- Exercise requirements
Nothing but the lines from the one that contains "carrier slab at (328, 184), step" to the end of the records should be printed, both ends included, exactly as given.

# # # # #

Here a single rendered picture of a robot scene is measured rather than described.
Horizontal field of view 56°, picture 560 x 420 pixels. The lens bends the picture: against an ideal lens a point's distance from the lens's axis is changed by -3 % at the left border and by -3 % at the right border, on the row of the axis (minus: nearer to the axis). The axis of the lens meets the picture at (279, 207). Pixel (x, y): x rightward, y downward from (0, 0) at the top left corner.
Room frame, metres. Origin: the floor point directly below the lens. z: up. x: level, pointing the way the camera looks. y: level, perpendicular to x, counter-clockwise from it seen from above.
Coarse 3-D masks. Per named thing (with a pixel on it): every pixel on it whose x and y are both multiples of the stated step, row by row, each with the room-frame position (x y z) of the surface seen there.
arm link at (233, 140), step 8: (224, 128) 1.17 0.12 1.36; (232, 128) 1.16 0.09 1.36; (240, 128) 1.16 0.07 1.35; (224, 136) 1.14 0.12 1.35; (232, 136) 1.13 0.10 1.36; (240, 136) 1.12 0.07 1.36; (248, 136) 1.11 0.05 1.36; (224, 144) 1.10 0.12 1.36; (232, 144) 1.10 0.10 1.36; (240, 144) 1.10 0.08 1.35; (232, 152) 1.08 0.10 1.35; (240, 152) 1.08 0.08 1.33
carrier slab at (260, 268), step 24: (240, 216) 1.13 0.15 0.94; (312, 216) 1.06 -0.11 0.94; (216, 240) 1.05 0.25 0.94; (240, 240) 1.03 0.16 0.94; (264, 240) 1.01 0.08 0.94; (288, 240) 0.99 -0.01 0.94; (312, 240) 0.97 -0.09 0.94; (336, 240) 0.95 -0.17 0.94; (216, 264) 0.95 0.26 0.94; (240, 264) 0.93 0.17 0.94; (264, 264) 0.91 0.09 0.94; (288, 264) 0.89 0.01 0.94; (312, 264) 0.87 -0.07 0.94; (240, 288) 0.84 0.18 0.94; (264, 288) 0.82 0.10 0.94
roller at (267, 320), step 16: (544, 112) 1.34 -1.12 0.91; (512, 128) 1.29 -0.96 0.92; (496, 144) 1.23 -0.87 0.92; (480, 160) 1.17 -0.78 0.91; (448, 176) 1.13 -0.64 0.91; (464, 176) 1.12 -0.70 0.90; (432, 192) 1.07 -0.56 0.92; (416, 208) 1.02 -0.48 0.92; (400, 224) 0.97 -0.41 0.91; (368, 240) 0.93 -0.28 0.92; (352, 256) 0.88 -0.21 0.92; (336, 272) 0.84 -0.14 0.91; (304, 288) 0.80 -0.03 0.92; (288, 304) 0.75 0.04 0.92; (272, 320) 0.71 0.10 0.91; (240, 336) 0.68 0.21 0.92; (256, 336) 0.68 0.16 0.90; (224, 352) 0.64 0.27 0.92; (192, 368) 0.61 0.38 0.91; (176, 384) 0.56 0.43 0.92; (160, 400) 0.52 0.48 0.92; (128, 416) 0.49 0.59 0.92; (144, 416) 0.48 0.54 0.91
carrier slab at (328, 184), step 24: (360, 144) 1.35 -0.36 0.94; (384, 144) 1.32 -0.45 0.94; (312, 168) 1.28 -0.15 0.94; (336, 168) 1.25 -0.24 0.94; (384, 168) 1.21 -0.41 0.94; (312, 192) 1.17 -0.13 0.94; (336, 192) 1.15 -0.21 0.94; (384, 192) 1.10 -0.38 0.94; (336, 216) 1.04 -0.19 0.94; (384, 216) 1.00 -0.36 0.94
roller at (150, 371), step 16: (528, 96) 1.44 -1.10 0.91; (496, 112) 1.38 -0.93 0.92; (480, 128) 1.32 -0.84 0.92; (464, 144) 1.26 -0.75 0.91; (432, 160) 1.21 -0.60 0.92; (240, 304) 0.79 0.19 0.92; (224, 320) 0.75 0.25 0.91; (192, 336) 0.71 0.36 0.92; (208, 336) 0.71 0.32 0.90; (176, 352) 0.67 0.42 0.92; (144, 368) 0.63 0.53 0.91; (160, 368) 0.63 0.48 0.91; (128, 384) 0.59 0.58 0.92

# # # # #

- Result
carrier slab at (328, 184), step 24: (360, 144) 1.35 -0.36 0.94; (384, 144) 1.32 -0.45 0.94; (312, 168) 1.28 -0.15 0.94; (336, 168) 1.25 -0.24 0.94; (384, 168) 1.21 -0.41 0.94; (312, 192) 1.17 -0.13 0.94; (336, 192) 1.15 -0.21 0.94; (384, 192) 1.10 -0.38 0.94; (336, 216) 1.04 -0.19 0.94; (384, 216) 1.00 -0.36 0.94
roller at (150, 371), step 16: (528, 96) 1.44 -1.10 0.91; (496, 112) 1.38 -0.93 0.92; (480, 128) 1.32 -0.84 0.92; (464, 144) 1.26 -0.75 0.91; (432, 160) 1.21 -0.60 0.92; (240, 304) 0.79 0.19 0.92; (224, 320) 0.75 0.25 0.91; (192, 336) 0.71 0.36 0.92; (208, 336) 0.71 0.32 0.90; (176, 352) 0.67 0.42 0.92; (144, 368) 0.63 0.53 0.91; (160, 368) 0.63 0.48 0.91; (128, 384) 0.59 0.58 0.92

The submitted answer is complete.